Piloter les usagers sur l'internet, filtrer et organiser l'information à leur intention, créer et gérer un site web, rechercher des documents dans des bases de données spécialisées, telles sont désormais les tâches de nombreux bibliothécaires. C'est le cas de Peter Raggett à l'OCDE (Organisation de coopération et de développement économiques) ou de Bruno Didier à l'Institut Pasteur.

Peter Raggett est sous-directeur (puis directeur) de la Bibliothèque centrale de l'OCDE, renommée ensuite Centre de documentation et d'information (CDI).

Située à Paris, l'OCDE regroupe trente pays membres. Au noyau d'origine, constitué des pays d'Europe de l'Ouest et d'Amérique du Nord, viennent s'ajouter le Japon, l'Australie, la Nouvelle-Zélande, la Finlande, le Mexique, la République tchèque, la Hongrie, la Pologne et la Corée.

Réservée aux fonctionnaires de l'organisation, la bibliothèque permet la consultation de 60.000 monographies et 2.500 périodiques imprimés. En ligne depuis 1996, les pages intranet deviennent une source d'information majeure pour le personnel.

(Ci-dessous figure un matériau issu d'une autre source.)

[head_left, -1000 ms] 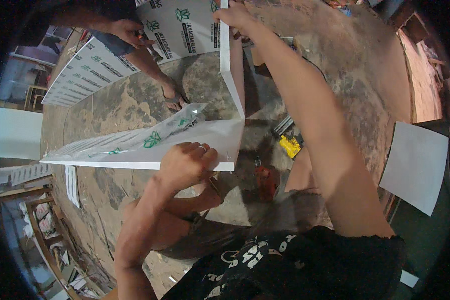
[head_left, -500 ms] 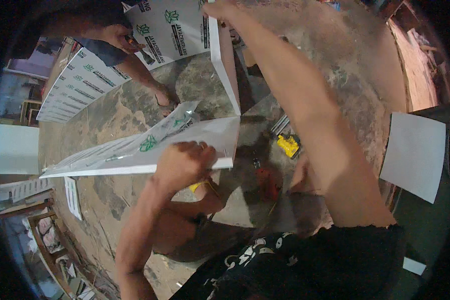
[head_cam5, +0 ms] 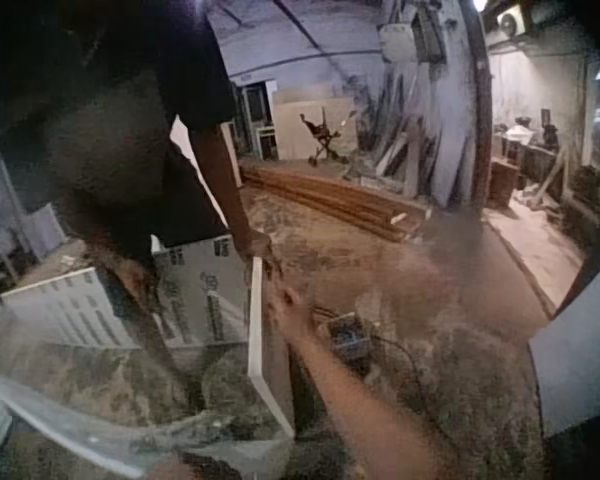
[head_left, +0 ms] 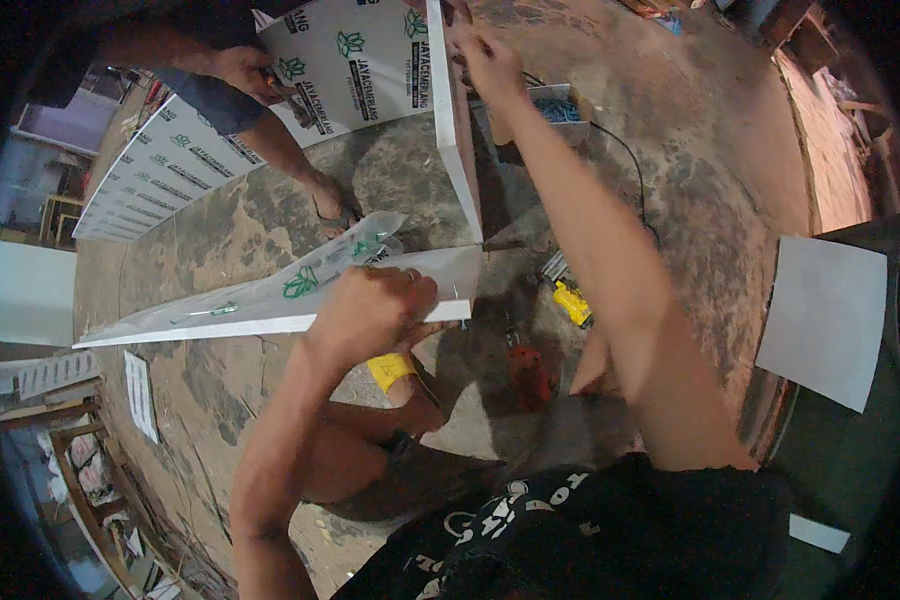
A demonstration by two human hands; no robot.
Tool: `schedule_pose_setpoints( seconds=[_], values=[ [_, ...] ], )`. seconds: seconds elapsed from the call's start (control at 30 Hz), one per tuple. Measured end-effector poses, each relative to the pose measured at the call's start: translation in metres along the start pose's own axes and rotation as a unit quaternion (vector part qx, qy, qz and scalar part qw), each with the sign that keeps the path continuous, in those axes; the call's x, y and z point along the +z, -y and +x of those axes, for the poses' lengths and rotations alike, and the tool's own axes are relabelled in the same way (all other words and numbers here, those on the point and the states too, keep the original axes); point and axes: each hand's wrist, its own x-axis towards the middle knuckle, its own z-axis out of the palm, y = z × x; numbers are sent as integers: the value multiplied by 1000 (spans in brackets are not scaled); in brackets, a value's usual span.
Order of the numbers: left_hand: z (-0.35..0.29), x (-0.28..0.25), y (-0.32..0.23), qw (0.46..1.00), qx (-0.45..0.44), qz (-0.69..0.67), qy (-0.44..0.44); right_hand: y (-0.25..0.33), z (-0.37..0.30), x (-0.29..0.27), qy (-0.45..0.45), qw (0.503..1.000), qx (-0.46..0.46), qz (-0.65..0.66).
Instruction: The person assembles a white cabinet by aligning panels and using a drill to drive screws into the wood. The person uses pliers to adjust a fastener and continues drilling while an assistant holds the panels in place.
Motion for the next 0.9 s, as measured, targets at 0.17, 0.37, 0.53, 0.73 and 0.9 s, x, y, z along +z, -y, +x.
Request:
schedule_pose_setpoints(
  seconds=[0.17,0.37,0.53,0.73,0.9],
  values=[
    [37,-8,7,997,4,-49,-57,-155,-203,-104,-48,987,-70,-138],
    [30,-17,17,998,-15,-39,-51,-143,-285,-52,75,992,-40,-96],
    [1,-29,11,997,-38,6,-61,-154,-291,-34,60,990,108,67],
    [12,-27,6,998,-38,-37,-15,-121,-333,-59,101,988,48,-106],
    [15,-32,-2,987,-137,30,-75,-93,-319,-60,193,955,201,-102]
  ],
)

«Je dois filtrer l'information pour les usagers de la bibliothèque, ce qui signifie que je dois bien connaître les sites et les liens qu'ils proposent», explique Peter Raggett en août 1999. «J'ai sélectionné plusieurs centaines de sites pour en favoriser l'accès à partir de l'intranet de l'OCDE. Cette sélection fait partie du bureau de référence virtuel proposé par la bibliothèque à l'ensemble du personnel. Outre de nombreux liens, ce bureau de référence contient des pages recensant les articles, monographies et sites web correspondant aux différents projets de recherche en cours à l'OCDE, l'accès en réseau aux CD-ROM et une liste mensuelle des nouveaux titres.»

Comment Peter voit-il l'avenir de la profession? «L'internet offre aux chercheurs un stock d'informations considérable. Le problème pour eux est de trouver ce qu'ils cherchent. Jamais auparavant on n'avait senti une telle surcharge d'informations, comme on la sent maintenant quand on tente de trouver un renseignement sur un sujet précis en utilisant les moteurs de recherche disponibles sur l'internet. A mon avis, les bibliothécaires auront un rôle important à jouer pour améliorer la recherche et l'organisation de l'information sur le réseau. Je prévois aussi une forte expansion de l'internet pour l'enseignement et la recherche. Les bibliothèques seront amenées à créer des bibliothèques numériques permettant à un étudiant de suivre un cours proposé par une institution à l'autre bout du monde. La tâche du bibliothécaire sera de filtrer les informations pour le public. Personnellement, je me vois de plus en plus devenir un bibliothécaire virtuel. Je n'aurai pas l'occasion de rencontrer les usagers, ils me contacteront plutôt par courriel, par téléphone ou par fax, j'effectuerai la recherche et je leur enverrai les résultats par voie électronique.»

En 1999, Bruno Didier est bibliothécaire à l'Institut Pasteur (Paris), une fondation privée dont le but est la prévention et le traitement des maladies infectieuses par la recherche, l'enseignement et des actions de santé publique.

Séduit par les perspectives qu'offre le réseau pour la recherche documentaire, Bruno Didier crée le site web de la bibliothèque en 1996 et devient son webmestre.